You asked whether there are any local large language models (LLMs) with a very recent training cutoff date or near real-time information retrieval capabilities, and whether these models could run on the hardware shown in the image.

Summary of Your Hardware

  • CPU: Intel Core i7-12700F (12-core, 25MB cache)
  • RAM: 64GB DDR5
  • GPU: AMD Radeon RX 7700 XT (12GB VRAM)
  • Storage: 1.1TB NVMe + 2TB SSD
  • OS: OpenSUSE Tumbleweed (Linux)
  • Filesystem: BTRFS

Local LLMs with Recent Training Cutoffs or Real-Time Information Retrieval

  1. LLaMA 3.1:
  2. Training Cutoff: June 2024 for the latest version.
  3. Hardware Requirements: For smaller models like LLaMA 3.1 (8B or 13B), your system should be able to handle it, especially with your 12GB VRAM GPU and 64GB RAM. Larger models like the 70B or 405B would require multi-GPU setups and more VRAM than what you have.
  4. Real-Time Retrieval: LLaMA models do not have built-in real-time retrieval capabilities but can be fine-tuned or integrated with external tools to access real-time data[5][7].
  5. GPT4All:
  6. Training Cutoff: Various open-source models available, some of which are quite recent (2023).
  7. Hardware Requirements: GPT4All is optimized for consumer hardware, including AMD GPUs like your RX 7700 XT. It can run efficiently on your system without needing internet access[6].
  8. Real-Time Retrieval: GPT4All does not natively support real-time information retrieval but can be customized to work with local documents or external APIs.
  9. Mistral 7B:
  10. Training Cutoff: Released in September 2023, this model is one of the most efficient open-source LLMs.
  11. Hardware Requirements: Your system should handle Mistral 7B comfortably due to its lower parameter count and efficient architecture[3].
  12. Real-Time Retrieval: Like other open-source models, Mistral does not natively support real-time information retrieval but can be extended with external tools.

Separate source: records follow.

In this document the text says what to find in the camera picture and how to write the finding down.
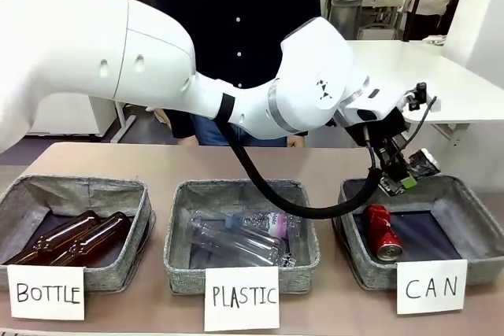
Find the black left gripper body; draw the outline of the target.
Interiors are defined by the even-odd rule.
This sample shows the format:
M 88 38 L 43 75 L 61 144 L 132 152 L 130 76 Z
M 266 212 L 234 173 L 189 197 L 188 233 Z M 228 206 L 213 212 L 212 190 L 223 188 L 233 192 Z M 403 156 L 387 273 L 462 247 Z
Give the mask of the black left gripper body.
M 399 145 L 394 138 L 406 131 L 406 122 L 402 113 L 393 109 L 382 120 L 355 124 L 344 130 L 358 146 L 366 147 L 366 142 L 369 142 L 378 156 L 380 167 L 385 169 L 398 156 Z

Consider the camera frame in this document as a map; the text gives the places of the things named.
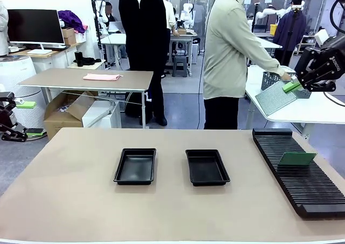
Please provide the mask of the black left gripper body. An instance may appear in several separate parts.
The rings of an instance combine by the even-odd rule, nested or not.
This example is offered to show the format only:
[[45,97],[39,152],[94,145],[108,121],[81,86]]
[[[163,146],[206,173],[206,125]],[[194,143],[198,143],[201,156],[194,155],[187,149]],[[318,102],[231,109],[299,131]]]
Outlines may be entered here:
[[0,116],[2,125],[15,125],[15,114],[12,111],[1,110]]

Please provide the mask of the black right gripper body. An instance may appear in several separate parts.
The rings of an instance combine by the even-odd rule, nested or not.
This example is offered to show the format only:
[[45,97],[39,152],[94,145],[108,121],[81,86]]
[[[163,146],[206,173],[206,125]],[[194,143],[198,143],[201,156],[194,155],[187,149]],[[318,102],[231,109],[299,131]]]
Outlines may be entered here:
[[337,80],[344,74],[344,37],[333,37],[323,44],[314,60],[319,80]]

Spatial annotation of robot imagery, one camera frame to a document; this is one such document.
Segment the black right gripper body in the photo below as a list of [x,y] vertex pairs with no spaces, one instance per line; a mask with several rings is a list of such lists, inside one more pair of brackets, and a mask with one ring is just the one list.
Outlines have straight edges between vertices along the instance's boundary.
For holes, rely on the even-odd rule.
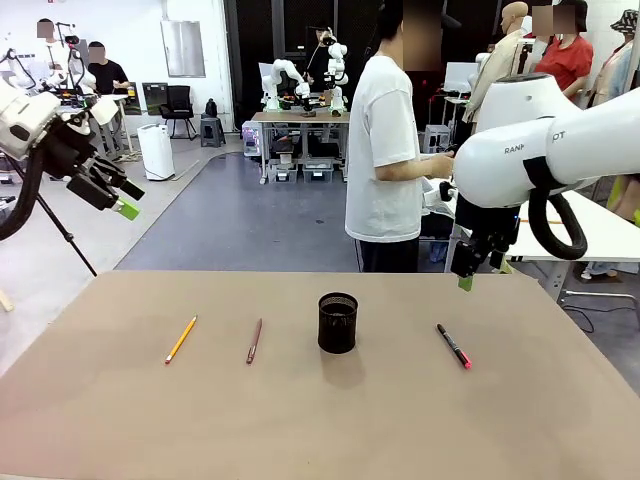
[[473,238],[488,240],[496,249],[508,249],[516,243],[520,226],[520,207],[483,208],[459,195],[456,223],[469,229]]

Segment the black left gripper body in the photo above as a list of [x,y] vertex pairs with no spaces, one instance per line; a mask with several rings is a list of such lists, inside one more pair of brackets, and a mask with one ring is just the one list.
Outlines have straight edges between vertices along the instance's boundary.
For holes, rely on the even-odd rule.
[[34,146],[34,169],[58,179],[82,174],[107,186],[107,177],[93,164],[98,154],[90,120],[90,115],[55,115]]

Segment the person's right hand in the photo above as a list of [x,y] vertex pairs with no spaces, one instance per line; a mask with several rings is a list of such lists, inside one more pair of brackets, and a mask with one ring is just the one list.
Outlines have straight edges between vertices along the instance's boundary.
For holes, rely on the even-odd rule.
[[455,154],[451,151],[435,154],[427,159],[428,176],[446,179],[452,175]]

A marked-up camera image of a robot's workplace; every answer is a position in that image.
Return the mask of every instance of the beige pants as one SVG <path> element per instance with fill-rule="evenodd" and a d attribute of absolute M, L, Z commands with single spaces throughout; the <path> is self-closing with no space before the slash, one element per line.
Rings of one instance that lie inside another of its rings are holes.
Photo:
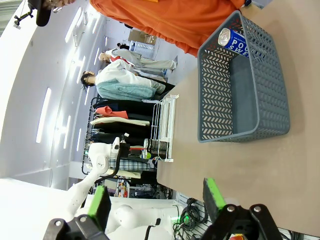
<path fill-rule="evenodd" d="M 173 60 L 151 60 L 148 58 L 141 57 L 140 62 L 146 68 L 152 69 L 170 69 L 173 70 L 177 67 L 177 63 Z"/>

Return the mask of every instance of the white ceiling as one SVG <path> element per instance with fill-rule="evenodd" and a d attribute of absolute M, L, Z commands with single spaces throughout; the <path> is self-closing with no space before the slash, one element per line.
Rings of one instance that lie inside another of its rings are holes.
<path fill-rule="evenodd" d="M 74 47 L 72 37 L 66 43 L 65 36 L 80 6 L 91 14 L 79 47 Z M 82 91 L 81 83 L 77 83 L 80 71 L 78 64 L 85 56 L 82 71 L 98 73 L 101 67 L 99 60 L 94 65 L 97 49 L 106 50 L 107 19 L 104 16 L 99 18 L 96 30 L 92 33 L 97 16 L 98 13 L 88 1 L 77 0 L 61 12 L 52 14 L 46 27 L 37 27 L 31 39 L 28 39 L 22 60 L 16 59 L 21 64 L 9 93 L 3 120 L 0 178 L 11 177 L 66 189 L 69 162 L 82 158 L 90 101 L 96 95 L 95 88 L 90 89 L 87 103 L 84 104 L 86 92 Z M 41 142 L 36 143 L 47 88 L 51 89 L 51 97 Z M 64 149 L 68 116 L 71 121 Z M 79 151 L 76 151 L 80 128 Z"/>

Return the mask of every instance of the plaid shirt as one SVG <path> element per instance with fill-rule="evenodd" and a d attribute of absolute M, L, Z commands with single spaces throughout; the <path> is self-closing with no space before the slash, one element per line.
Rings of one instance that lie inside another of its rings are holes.
<path fill-rule="evenodd" d="M 109 169 L 115 169 L 116 162 L 117 162 L 117 160 L 115 158 L 109 158 Z M 149 163 L 133 161 L 133 160 L 128 160 L 128 159 L 121 159 L 120 160 L 119 170 L 142 171 L 142 170 L 148 170 L 148 169 L 150 169 Z"/>

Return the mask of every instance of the white wire rack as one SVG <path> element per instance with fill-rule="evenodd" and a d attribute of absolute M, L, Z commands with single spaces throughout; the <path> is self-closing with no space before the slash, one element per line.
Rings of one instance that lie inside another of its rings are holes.
<path fill-rule="evenodd" d="M 158 141 L 157 157 L 164 162 L 173 162 L 172 148 L 175 124 L 176 99 L 179 95 L 167 95 L 153 107 L 153 119 L 151 125 L 151 139 Z M 167 142 L 166 150 L 159 146 L 161 142 Z"/>
<path fill-rule="evenodd" d="M 155 51 L 155 46 L 138 41 L 131 41 L 129 49 L 130 51 L 141 54 L 141 56 L 144 58 L 152 59 Z"/>

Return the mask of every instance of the mannequin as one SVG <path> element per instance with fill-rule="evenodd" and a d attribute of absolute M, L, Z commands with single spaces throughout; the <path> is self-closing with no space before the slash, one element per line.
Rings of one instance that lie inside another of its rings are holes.
<path fill-rule="evenodd" d="M 106 66 L 97 76 L 85 71 L 81 83 L 85 88 L 96 86 L 99 95 L 106 99 L 141 101 L 162 94 L 165 85 L 132 73 L 133 68 L 122 59 Z"/>
<path fill-rule="evenodd" d="M 146 71 L 162 73 L 162 71 L 165 69 L 173 71 L 174 69 L 176 69 L 178 64 L 177 61 L 174 60 L 152 60 L 144 58 L 141 56 L 141 54 L 126 49 L 112 49 L 107 52 L 102 52 L 99 55 L 99 60 L 113 62 L 119 57 L 132 64 L 136 69 L 141 70 L 145 73 Z"/>

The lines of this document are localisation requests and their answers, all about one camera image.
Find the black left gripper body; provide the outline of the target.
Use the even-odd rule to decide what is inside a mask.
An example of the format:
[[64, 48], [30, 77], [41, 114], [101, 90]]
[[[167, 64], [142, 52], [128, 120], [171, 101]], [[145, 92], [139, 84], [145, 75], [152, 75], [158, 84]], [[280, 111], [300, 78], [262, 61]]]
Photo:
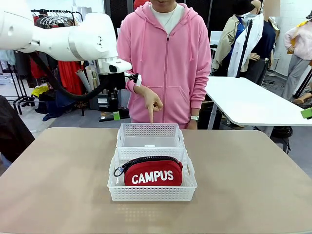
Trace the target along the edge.
[[125, 74], [124, 73], [113, 73], [113, 74], [99, 74], [99, 81], [101, 89], [107, 90], [122, 90], [125, 88]]

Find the person's right hand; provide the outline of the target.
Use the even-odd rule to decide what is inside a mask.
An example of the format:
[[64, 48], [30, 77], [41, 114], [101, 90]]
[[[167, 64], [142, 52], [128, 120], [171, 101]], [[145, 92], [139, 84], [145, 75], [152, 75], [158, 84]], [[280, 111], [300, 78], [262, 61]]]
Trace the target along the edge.
[[135, 93], [141, 95], [145, 100], [145, 107], [148, 110], [150, 123], [154, 122], [154, 112], [159, 112], [163, 108], [163, 103], [160, 100], [158, 94], [156, 94], [150, 88], [141, 85], [134, 87]]

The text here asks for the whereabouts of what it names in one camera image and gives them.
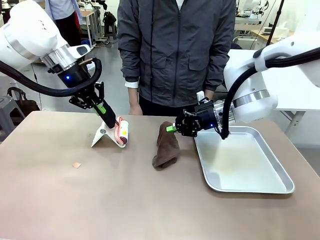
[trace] white shirt cuff
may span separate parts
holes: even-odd
[[[134,82],[125,81],[124,85],[130,89],[137,89],[139,87],[139,82],[138,81],[134,81]]]

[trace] jacket zipper
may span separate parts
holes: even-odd
[[[176,61],[175,61],[175,79],[173,85],[173,98],[172,98],[172,106],[175,105],[175,97],[176,97],[176,88],[177,88],[177,76],[178,76],[178,59],[179,59],[179,50],[180,50],[180,28],[181,28],[181,10],[186,1],[183,2],[181,9],[179,10],[178,4],[176,3],[176,7],[178,9],[178,48],[176,52]]]

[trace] paper scrap
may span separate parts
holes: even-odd
[[[72,166],[76,169],[78,169],[82,164],[81,163],[78,163],[78,162],[75,162],[74,164],[72,164]]]

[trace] man in gray jacket
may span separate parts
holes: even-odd
[[[120,0],[118,48],[130,114],[177,116],[224,79],[235,0]]]

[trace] jacket sleeve
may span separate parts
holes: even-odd
[[[135,83],[140,76],[141,31],[138,24],[138,0],[120,0],[118,7],[118,49],[125,81]]]
[[[209,69],[205,89],[215,91],[224,80],[224,69],[229,60],[228,52],[235,34],[236,1],[222,0],[219,22],[210,48]]]

Key Considerations for Running LLMs Locally

  • Your AMD Radeon RX 7700 XT GPU has sufficient VRAM (12GB) for running smaller models like LLaMA 3.1 (8B), GPT4All, and Mistral 7B. However, larger models such as LLaMA 70B or Falcon 180B would require more VRAM or multiple GPUs[4][5].
  • Your system's RAM (64GB) is more than sufficient for most local LLMs, especially for inference tasks.
  • The OpenSUSE Tumbleweed Linux distribution is well-suited for running these models since most AI frameworks like PyTorch and TensorFlow are better supported on Linux[4].

Conclusion

Your hardware is capable of running several local LLMs, including LLaMA 3.1 (smaller versions), GPT4All, and Mistral 7B. These models have relatively recent training cutoffs but do not natively support real-time information retrieval. However, you can integrate them with external tools for that functionality if needed.